Scan the material for the string "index" and copy out every line in which it occurs.
Start of Available data
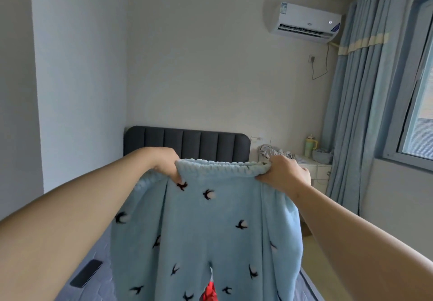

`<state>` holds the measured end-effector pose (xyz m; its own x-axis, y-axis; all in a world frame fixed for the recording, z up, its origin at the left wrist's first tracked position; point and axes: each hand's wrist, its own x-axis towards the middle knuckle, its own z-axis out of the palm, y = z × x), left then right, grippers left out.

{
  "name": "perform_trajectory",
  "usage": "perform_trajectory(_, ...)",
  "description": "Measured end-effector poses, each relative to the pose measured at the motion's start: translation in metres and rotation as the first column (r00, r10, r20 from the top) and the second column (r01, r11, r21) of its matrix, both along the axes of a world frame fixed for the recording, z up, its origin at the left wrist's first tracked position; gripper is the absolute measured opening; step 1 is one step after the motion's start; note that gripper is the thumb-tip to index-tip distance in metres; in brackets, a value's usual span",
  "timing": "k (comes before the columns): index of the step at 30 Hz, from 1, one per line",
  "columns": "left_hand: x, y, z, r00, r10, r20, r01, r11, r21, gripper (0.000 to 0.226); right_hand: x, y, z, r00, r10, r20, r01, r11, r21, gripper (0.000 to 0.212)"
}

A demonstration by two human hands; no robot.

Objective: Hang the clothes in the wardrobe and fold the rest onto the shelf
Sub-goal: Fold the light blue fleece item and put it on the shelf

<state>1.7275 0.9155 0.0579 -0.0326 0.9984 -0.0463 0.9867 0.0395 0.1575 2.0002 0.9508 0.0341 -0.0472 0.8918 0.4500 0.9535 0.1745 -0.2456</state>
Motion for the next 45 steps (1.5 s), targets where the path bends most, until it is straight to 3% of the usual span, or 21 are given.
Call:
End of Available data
- _Answer section_
  "description": "Measured end-effector poses, each relative to the pose measured at the motion's start: translation in metres and rotation as the first column (r00, r10, r20 from the top) and the second column (r01, r11, r21) of its matrix, both along the axes of a world frame fixed for the recording, z up, its origin at the left wrist's first tracked position; gripper is the absolute measured opening; step 1 is one step after the motion's start; note that gripper is the thumb-tip to index-tip distance in metres; in brackets, a value's usual span",
  "timing": "k (comes before the columns): index of the step at 30 Hz, from 1, one per line",

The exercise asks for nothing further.